- **Exercise instructions**: In the records that follow, find the line with "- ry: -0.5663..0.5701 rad"; from there, retype every line exactly through the line with "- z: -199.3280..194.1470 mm", which also belongs to the answer.

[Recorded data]
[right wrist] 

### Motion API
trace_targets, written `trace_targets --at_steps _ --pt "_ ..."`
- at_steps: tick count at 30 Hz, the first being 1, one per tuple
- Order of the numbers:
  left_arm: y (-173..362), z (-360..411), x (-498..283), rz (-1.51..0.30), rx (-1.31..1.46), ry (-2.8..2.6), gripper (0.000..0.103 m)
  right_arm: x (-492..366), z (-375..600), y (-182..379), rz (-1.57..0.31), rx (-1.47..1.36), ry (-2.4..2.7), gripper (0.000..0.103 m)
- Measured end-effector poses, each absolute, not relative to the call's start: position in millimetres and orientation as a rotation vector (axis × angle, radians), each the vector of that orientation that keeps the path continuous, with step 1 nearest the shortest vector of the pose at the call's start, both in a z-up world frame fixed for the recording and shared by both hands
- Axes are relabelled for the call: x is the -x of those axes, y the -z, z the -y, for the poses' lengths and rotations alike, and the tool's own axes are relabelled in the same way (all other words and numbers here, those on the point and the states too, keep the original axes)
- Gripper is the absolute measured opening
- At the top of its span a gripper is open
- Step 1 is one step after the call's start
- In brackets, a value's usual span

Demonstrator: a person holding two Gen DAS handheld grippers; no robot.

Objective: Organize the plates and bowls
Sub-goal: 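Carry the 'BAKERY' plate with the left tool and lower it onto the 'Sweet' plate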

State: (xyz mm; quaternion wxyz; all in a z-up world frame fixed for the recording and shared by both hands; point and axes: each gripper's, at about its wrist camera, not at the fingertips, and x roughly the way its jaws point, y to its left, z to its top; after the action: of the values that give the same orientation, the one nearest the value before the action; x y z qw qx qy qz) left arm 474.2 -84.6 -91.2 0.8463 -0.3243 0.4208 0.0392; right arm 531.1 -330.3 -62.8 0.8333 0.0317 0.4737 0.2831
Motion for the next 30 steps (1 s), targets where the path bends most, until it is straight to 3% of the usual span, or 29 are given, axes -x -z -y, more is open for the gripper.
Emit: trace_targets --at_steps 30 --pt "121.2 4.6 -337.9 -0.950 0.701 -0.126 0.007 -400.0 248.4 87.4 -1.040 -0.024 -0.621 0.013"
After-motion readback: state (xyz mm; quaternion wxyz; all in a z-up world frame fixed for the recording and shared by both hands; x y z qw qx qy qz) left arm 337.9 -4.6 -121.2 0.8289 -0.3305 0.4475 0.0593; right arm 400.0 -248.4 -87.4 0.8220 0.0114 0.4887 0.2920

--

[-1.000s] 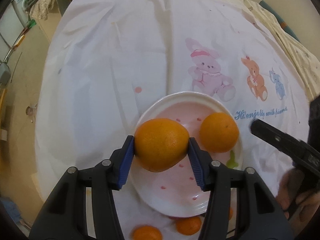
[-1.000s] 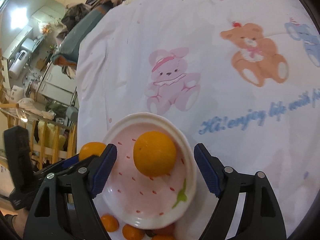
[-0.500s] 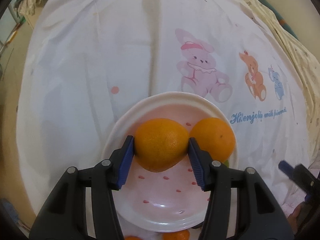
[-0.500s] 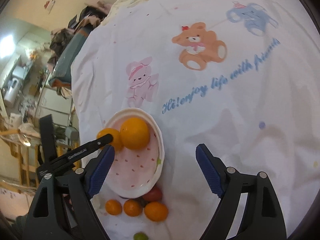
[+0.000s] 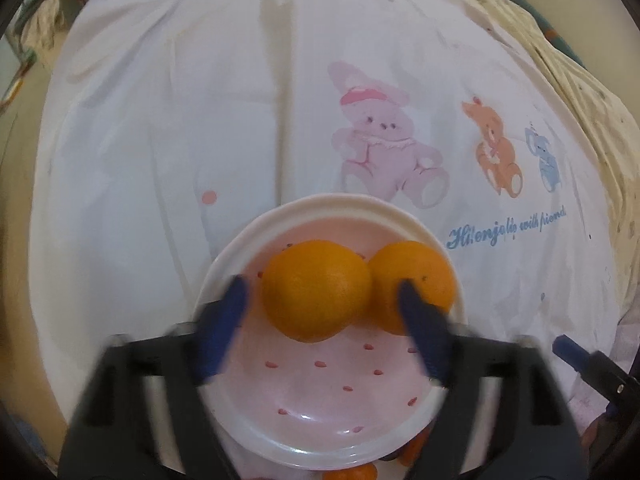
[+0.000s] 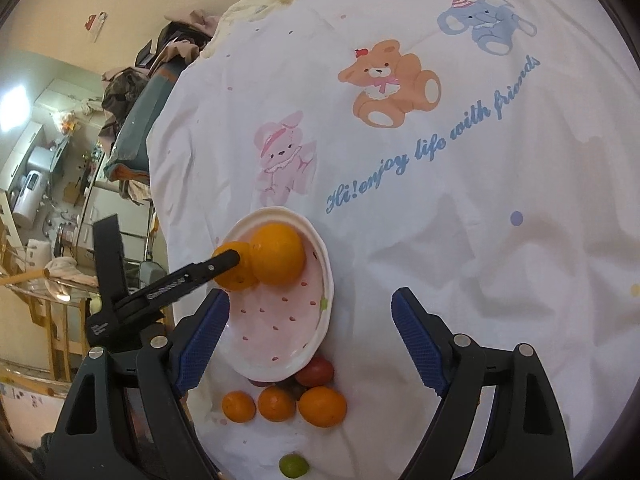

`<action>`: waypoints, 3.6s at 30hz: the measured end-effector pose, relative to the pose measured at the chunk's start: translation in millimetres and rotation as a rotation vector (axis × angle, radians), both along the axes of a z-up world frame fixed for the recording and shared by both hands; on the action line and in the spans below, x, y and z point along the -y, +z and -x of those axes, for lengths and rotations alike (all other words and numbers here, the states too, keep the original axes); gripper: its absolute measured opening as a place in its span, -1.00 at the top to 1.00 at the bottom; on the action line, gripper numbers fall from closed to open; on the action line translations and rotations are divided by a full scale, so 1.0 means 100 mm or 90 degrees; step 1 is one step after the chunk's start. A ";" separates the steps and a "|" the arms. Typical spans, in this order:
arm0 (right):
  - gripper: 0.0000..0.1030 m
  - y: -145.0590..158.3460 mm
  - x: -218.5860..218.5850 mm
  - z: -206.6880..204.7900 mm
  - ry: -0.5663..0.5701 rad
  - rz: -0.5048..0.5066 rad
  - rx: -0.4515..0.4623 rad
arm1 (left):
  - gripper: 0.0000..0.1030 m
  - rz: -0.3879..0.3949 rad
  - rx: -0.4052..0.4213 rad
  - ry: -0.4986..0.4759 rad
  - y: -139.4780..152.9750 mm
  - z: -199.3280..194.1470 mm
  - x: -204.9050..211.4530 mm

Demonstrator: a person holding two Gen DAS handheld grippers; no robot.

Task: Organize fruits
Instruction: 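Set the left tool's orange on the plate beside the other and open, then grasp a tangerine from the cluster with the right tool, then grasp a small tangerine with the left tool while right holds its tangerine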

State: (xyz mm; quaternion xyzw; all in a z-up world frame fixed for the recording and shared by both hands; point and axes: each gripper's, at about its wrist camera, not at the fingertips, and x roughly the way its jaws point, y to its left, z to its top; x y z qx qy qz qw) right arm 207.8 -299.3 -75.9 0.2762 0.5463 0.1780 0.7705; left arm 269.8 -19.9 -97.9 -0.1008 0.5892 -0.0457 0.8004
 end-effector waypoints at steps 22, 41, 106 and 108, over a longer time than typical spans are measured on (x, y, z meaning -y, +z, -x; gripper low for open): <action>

- **Expected output**:
  - ry: -0.5663..0.5701 rad
  - rz: -0.5048..0.5066 rad
  - rx: -0.4515..0.4623 rad
arm1 (left):
  - gripper: 0.0000..0.1030 m
  - rz: -0.3879..0.3949 rad
  - rx: -0.4052..0.4213 rad
  - ry: -0.4986..0.4759 rad
  - y: -139.4780..152.9750 mm
  - z: -199.3280..194.1470 mm

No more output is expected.